| Requirement |
Lines of the material that include the string "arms" should be returned.

| Source data |
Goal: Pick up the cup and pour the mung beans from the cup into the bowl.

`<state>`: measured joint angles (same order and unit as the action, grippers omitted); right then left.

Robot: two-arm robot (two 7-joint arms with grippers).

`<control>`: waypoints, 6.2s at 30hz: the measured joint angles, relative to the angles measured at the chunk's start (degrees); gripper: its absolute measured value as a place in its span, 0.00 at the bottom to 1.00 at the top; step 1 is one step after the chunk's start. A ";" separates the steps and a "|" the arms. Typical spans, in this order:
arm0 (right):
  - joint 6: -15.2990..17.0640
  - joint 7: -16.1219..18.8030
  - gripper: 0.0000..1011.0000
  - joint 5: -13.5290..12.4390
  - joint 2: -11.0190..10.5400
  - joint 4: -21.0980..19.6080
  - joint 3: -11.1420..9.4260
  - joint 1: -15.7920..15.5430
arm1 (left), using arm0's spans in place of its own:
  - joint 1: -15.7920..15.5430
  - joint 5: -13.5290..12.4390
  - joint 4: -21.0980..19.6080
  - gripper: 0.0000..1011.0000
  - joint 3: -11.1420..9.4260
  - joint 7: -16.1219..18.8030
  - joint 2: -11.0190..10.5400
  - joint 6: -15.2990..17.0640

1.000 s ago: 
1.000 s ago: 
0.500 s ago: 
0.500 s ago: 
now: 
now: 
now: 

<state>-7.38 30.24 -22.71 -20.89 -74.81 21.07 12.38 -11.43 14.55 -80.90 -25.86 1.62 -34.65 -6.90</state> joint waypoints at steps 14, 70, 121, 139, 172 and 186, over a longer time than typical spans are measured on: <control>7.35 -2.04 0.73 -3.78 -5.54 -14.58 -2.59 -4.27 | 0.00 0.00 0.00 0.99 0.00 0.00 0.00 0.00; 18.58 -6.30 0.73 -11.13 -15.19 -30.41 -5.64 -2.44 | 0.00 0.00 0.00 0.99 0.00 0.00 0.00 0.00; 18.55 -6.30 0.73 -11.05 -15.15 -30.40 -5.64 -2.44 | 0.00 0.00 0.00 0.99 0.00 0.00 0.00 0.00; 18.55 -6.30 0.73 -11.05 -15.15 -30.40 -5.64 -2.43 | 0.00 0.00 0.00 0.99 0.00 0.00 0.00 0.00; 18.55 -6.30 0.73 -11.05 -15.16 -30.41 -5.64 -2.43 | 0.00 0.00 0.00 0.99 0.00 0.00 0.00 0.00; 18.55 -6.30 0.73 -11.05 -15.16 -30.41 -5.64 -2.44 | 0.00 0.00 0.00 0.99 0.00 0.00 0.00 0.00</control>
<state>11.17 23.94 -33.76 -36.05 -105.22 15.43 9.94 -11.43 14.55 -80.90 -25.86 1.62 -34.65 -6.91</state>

| Task solution |
Robot: two-arm robot (two 7-joint arms with grippers).
`<control>`: waypoints, 6.2s at 30hz: the measured joint angles, relative to the angles measured at the chunk's start (degrees); gripper: its absolute measured value as a place in its span, 0.00 at the bottom to 1.00 at the top; step 1 is one step after the chunk's start. A ";" separates the steps and a "|" the arms. Typical spans, in this order:

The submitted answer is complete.